Wohlgemerkt: Es geht nicht um Fördermaßnahmen für lernschwächere Schülerinnen und Schüler oder solche mit größeren Lernrückständen. Förderung erfolgt am besten individuell und in möglichst kleinen Lerngruppen (vgl. z.B. DE FLORIO-HANSEN & KLEWITZ 2011). Offene Unterrichtsformen hingegen, zu denen auch von den Schülerinnen und Schülern verantwortetes individualisiertes Lernen gehört, schaden dem „Mittelfeld“ und den Lernschwächeren. Leistungsstärkere Schülerinnen und Schüler kommen mit diesen Lernformen zwar zurecht, aber auch sie könnten noch bessere Lernergebnisse erzielen, wenn die „Individualisierung“ durch Vorgaben und Feedback stärker lehrergesteuert wäre.

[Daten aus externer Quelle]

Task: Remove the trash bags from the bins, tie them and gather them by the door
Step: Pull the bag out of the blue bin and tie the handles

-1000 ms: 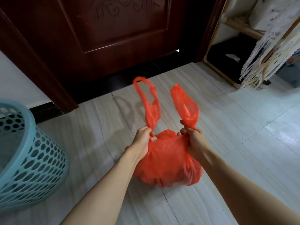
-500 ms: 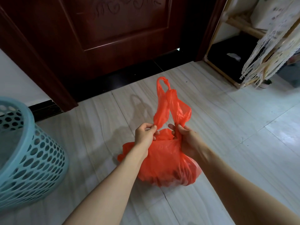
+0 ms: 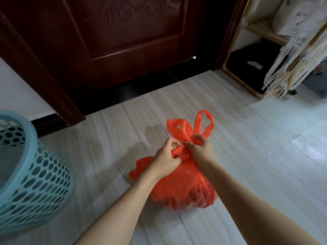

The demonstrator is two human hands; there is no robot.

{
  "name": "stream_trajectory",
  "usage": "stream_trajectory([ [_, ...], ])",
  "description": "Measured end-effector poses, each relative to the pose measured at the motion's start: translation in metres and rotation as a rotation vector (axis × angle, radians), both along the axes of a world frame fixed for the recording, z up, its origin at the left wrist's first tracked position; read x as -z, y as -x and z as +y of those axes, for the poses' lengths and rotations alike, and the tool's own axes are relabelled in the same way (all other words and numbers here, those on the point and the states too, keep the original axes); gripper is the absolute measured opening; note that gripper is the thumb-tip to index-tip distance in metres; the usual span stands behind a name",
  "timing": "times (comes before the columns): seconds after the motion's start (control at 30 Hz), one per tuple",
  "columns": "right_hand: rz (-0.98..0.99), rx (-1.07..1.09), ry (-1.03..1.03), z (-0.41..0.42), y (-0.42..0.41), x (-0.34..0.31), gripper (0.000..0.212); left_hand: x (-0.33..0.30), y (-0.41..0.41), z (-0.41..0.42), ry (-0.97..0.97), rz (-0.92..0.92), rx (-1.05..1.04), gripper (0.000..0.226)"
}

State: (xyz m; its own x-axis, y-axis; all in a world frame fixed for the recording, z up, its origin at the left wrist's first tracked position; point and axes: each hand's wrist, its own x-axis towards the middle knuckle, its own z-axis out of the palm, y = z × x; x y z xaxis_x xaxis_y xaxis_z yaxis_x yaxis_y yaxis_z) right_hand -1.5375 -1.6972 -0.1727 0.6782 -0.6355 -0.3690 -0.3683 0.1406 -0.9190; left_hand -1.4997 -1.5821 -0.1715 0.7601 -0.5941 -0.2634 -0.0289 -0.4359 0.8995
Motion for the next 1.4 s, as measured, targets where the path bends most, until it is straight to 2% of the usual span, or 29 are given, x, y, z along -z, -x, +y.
stream_trajectory([
  [0.07, 0.034, -0.03, 0.234, 0.001, 0.002, 0.003, 0.026, 0.0, 0.002, 0.004, -0.069, -0.193, 0.052, 0.031],
  [0.17, 0.08, -0.254, 0.519, 0.005, 0.008, 0.003, 0.031, -0.004, 0.005, 0.006, -0.138, -0.577, 0.029, 0.028],
  [0.23, 0.142, -0.445, 0.613, 0.006, 0.006, -0.006, 0.032, -0.003, 0.006, 0.003, -0.139, -0.748, -0.024, 0.03],
  [0.3, 0.176, -0.61, 0.557, 0.003, 0.002, -0.016, 0.026, -0.003, 0.005, 0.002, -0.154, -0.775, -0.093, 0.037],
  [0.37, 0.204, -0.69, 0.455, -0.001, 0.001, -0.025, 0.022, -0.005, 0.002, 0.003, -0.167, -0.725, -0.127, 0.038],
  [0.47, 0.18, -0.565, 0.212, -0.005, 0.006, -0.024, 0.038, -0.009, -0.002, 0.003, -0.163, -0.676, -0.101, 0.034],
  [0.53, 0.127, -0.45, -0.009, -0.007, 0.01, -0.022, 0.039, -0.011, -0.004, 0.003, -0.167, -0.65, -0.075, 0.036],
  [0.63, 0.106, -0.436, -0.307, -0.011, 0.014, -0.023, 0.032, -0.015, -0.006, 0.003, -0.229, -0.583, 0.018, 0.036],
  [0.8, 0.111, -0.355, -0.444, -0.019, 0.014, -0.018, 0.026, -0.023, -0.01, 0.003, -0.224, -0.433, 0.209, 0.05],
  [0.9, 0.07, -0.403, -0.579, -0.022, 0.017, -0.019, 0.03, -0.021, -0.01, 0.009, -0.101, -0.21, 0.201, 0.05],
  [0.97, 0.049, -0.362, -0.656, -0.021, 0.018, -0.018, 0.031, -0.016, -0.007, 0.011, 0.024, -0.078, 0.178, 0.036],
  [1.03, 0.061, -0.279, -0.637, -0.016, 0.018, -0.013, 0.026, -0.009, -0.003, 0.007, 0.167, 0.088, 0.053, 0.021],
  [1.1, 0.07, -0.236, -0.633, -0.01, 0.015, -0.008, 0.023, -0.006, -0.001, -0.002, 0.308, 0.339, -0.19, 0.014],
  [1.2, 0.049, -0.153, -0.568, -0.009, 0.008, 0.0, 0.022, -0.01, -0.008, -0.012, 0.538, 0.703, -0.55, 0.039],
  [1.3, 0.062, 0.047, -0.344, -0.017, 0.006, 0.009, 0.03, -0.012, -0.016, -0.014, 0.659, 0.827, -0.781, 0.046],
  [1.4, 0.171, 0.11, -0.129, -0.029, 0.013, 0.019, 0.031, -0.007, -0.017, -0.003, 0.599, 0.848, -0.859, 0.044],
])
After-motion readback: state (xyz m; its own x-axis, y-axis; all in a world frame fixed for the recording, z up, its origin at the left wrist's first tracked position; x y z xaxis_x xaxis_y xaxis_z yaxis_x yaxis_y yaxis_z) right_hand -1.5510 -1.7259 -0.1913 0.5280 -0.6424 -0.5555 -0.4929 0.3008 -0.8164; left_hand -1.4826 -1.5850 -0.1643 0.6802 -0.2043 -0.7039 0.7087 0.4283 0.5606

Wie steht es nun mit den Anforderungen an evidenzbasiertes Lehren und Lernen? Wie in der Definition des Begriffs in 1.1 erläutert, genügt es nicht, sich auf die eine oder andere empirische Studie zu stützen. Vielmehr muss möglichst die gesamte empirische Forschung herangezogen werden.

Die Veröffentlichungen von Martin Wellenreuther, einem Forscher am Institut für Pädagogik an der Universität Lüneburg, zeigen, dass es bereits seit den ausgehenden 1990er Jahren auch in Deutschland Forschungsarbeiten gibt, die auf umfänglichen wissenschaftlichen Belegen basieren. Schon mit dem Untertitel seines Hauptwerks (WELLENREUTHER 2004, 22010) Lehren und Lernen – aber wie? Empirisch-experimentelle Forschungen zum Lehren und Lernen im Unterricht macht Wellenreuther deutlich, dass er in der Regel nur die Ergebnisse von Experimenten in seine Analysen einbezieht.

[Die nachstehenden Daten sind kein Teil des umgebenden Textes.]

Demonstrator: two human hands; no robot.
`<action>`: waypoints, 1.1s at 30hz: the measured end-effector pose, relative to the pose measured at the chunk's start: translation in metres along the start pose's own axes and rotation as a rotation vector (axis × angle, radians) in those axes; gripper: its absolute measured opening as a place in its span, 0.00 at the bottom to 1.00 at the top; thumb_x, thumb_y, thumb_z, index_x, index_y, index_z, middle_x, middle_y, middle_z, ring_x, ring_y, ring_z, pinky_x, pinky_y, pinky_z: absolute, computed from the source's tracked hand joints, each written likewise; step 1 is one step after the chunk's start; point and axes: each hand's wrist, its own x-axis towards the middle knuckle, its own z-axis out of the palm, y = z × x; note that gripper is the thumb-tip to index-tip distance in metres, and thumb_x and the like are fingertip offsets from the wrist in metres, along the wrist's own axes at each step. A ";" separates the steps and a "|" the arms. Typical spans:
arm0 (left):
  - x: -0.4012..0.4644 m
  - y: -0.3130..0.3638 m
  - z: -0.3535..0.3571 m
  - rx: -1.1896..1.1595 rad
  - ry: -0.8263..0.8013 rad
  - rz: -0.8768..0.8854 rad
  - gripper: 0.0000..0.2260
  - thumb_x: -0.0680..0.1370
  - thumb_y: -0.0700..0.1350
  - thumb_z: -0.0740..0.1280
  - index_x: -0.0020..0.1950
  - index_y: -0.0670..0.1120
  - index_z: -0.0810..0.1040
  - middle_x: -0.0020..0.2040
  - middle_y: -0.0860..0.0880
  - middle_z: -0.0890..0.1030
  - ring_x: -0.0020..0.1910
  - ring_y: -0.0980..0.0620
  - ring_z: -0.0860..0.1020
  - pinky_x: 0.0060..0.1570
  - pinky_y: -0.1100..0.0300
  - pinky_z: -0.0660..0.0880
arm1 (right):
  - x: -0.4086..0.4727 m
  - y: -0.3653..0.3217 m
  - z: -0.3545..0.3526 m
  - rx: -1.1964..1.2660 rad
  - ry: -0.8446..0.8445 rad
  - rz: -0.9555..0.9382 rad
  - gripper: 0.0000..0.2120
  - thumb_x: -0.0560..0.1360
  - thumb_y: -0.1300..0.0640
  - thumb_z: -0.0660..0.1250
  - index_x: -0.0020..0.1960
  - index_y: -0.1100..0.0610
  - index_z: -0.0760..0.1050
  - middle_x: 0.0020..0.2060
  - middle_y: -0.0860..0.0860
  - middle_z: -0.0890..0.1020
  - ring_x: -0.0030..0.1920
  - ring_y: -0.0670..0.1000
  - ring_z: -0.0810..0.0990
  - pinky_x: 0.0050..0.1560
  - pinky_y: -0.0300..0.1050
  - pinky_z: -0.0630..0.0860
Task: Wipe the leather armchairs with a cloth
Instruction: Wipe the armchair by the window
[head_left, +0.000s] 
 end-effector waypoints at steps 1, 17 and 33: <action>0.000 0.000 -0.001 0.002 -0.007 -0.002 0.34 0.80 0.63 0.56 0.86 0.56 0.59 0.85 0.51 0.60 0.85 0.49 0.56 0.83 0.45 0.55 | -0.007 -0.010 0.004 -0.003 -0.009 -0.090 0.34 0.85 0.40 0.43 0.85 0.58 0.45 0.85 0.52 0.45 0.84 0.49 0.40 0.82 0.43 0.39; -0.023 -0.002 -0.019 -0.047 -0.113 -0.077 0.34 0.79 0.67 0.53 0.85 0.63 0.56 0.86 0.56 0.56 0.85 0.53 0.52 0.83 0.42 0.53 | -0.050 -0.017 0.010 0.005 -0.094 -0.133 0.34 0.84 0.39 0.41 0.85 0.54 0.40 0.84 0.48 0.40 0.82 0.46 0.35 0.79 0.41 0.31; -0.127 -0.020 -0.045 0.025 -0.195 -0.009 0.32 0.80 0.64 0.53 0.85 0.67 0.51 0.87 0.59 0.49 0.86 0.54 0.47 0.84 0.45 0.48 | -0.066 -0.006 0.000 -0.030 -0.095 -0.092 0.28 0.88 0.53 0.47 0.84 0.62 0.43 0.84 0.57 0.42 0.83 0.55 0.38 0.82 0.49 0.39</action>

Die Aussagen zu einzelnen Faktoren sowie das daraus abgeleitete Unterrichtsmodell stimmen in großen Teilen mit denen von Hattie und Marzano überein, obgleich Wellenreuther einen anderen forschungsmethodischen Ansatz verfolgt. Im Gegensatz zu den beiden englischsprachigen Forschern erarbeitet er keine Meta-Analysen (vlg. WELLENREUTHE 2013, 36–50). Aufgrund seiner guten Kenntnis vorliegender empirischer Forschung strukturiert er das Feld des Lehrens und Lernens in anschaulicher Form und zieht für die einzelnen Faktoren Forschungen heran, die evidenzbasierte Aussagen auf der Grundlage von Experimenten machen. Bei der Auswahl der Untersuchungen greift er immer dann auf englischsprachige Forschungsarbeiten zurück, wenn keine experimentellen Studien aus dem deutschsprachigen Raum vorliegen.

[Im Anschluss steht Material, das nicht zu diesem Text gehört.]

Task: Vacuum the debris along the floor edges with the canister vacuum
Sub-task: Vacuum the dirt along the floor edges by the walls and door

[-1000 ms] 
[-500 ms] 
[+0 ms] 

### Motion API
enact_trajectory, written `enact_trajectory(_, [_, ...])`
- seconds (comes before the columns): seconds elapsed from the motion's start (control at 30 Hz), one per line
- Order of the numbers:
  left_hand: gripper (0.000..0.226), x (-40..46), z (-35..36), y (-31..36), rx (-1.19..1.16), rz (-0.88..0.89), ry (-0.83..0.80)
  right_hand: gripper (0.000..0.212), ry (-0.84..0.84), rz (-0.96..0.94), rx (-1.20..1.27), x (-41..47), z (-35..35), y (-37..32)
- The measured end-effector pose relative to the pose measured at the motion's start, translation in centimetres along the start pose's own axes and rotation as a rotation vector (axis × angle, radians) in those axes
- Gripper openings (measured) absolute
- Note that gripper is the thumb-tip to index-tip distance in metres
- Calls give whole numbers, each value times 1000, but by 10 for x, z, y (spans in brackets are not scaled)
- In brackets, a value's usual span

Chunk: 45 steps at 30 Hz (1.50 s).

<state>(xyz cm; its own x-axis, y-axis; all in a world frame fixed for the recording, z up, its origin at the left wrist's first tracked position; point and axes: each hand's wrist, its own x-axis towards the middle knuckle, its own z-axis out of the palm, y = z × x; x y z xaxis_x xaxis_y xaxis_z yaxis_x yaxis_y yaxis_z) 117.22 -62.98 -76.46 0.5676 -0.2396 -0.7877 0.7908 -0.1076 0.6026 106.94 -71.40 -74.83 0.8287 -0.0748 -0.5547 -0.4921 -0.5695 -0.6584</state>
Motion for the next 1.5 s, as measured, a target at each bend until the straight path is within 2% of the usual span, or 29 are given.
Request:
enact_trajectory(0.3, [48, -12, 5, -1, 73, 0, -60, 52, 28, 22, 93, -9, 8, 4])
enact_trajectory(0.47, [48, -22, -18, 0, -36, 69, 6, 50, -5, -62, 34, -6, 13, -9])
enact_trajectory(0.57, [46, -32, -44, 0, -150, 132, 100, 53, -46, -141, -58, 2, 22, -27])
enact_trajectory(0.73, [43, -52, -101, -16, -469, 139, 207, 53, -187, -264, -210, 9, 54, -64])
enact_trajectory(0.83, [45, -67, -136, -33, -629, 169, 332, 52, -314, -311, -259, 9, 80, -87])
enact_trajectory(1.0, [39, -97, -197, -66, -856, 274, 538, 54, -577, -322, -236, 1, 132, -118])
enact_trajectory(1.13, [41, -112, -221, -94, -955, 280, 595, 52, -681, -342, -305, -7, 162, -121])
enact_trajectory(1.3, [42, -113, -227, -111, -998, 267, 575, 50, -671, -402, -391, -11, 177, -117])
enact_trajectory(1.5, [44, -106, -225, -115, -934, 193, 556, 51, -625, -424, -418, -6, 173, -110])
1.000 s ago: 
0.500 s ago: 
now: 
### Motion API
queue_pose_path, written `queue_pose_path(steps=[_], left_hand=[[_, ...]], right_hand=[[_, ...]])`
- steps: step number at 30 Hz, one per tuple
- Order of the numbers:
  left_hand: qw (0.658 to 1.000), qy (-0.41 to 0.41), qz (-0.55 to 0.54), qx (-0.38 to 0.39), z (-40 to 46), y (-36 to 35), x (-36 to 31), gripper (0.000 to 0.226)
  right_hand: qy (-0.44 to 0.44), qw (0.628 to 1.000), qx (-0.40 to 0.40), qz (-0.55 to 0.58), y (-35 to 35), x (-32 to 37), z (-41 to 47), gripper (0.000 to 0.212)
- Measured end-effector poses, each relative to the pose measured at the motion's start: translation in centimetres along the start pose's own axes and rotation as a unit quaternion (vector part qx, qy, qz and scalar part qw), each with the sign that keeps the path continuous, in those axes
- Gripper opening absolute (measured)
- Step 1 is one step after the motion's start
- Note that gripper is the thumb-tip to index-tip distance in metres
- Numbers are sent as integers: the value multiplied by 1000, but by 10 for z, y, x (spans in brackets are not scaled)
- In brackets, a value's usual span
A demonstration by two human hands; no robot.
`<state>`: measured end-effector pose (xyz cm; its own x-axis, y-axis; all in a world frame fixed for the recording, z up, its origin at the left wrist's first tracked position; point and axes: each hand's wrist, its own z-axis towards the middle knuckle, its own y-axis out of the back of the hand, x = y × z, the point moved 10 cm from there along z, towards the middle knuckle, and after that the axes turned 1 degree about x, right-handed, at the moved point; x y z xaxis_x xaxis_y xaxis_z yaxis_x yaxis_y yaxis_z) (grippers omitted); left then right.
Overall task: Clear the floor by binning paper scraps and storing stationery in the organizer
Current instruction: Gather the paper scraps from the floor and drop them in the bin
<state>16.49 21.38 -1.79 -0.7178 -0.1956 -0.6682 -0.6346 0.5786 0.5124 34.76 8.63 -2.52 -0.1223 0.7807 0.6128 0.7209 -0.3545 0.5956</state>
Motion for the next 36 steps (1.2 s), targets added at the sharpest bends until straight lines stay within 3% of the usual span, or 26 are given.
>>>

Nachdem er in Teil I in empirisch-wissenschaftliches Arbeiten eingeführt hat (WELLENREUTHER 2004: 1–55) geht er in Teil II auf elementare Prozesse des Lehrens und Lernens ein und belegt seine Aussagen durch die einschlägige Forschung (ibid.: 56–324). In Teil III Lernarrangements gestalten (325–479) befasst er sich in drei aufeinanderfolgenden Kapiteln mit Direkter Instruktion (331–367), Gruppenarbeit (368–399) sowie handlungsorientiertem Unterricht und Projektarbeit (400–436). In der zweiten Auflage befindet sich ein Einschub von ca. zehn Seiten mit dem Titel: Die Vision einer neuen Lernkultur – individualisierter Unterricht als Antwort auf die Heterogenität der Schüler? (WELLENREUTHER 22010: 437–446). Auch Wellenreuther hat seine wissenschaftlichen Ergebnisse für die Unterrichtspraxis aufbereitet (WELLENREUTHER 2009). Außerdem ist eine vollständige Neubearbeitung der Studie von 2004 Ende 2013 erscheinen.

Die Vorzüge von Wellenreuthers Publikationen für uns liegen auf der Hand:

1. Wellenreuther bezieht sich auf das deutsche Schulsystem und den weiteren deutschsprachigen Kontext.

2. In seine umfängliche Untersuchung gehen vor allem experimentelle Untersuchungen ein.

3. Er erläutert die entsprechenden Studien ausführlich und weist auf eventuelle Schwachstellen im Design hin.

4. Er zeigt, in welchen speziellen Lernkontexten Effekte stark oder weniger stark auftreten können.

5. Zahlreiche Beispiele, insbesondere aus dem Mathematikunterricht, tragen zum Verständnis der theoretischen Ausführungen bei.

Was die Lektüre mühsam macht: Wellenreuther schreibt für die scientific community, auch da, wo er sich an Lehrpersonen wendet (WELLENREUTHER 2009).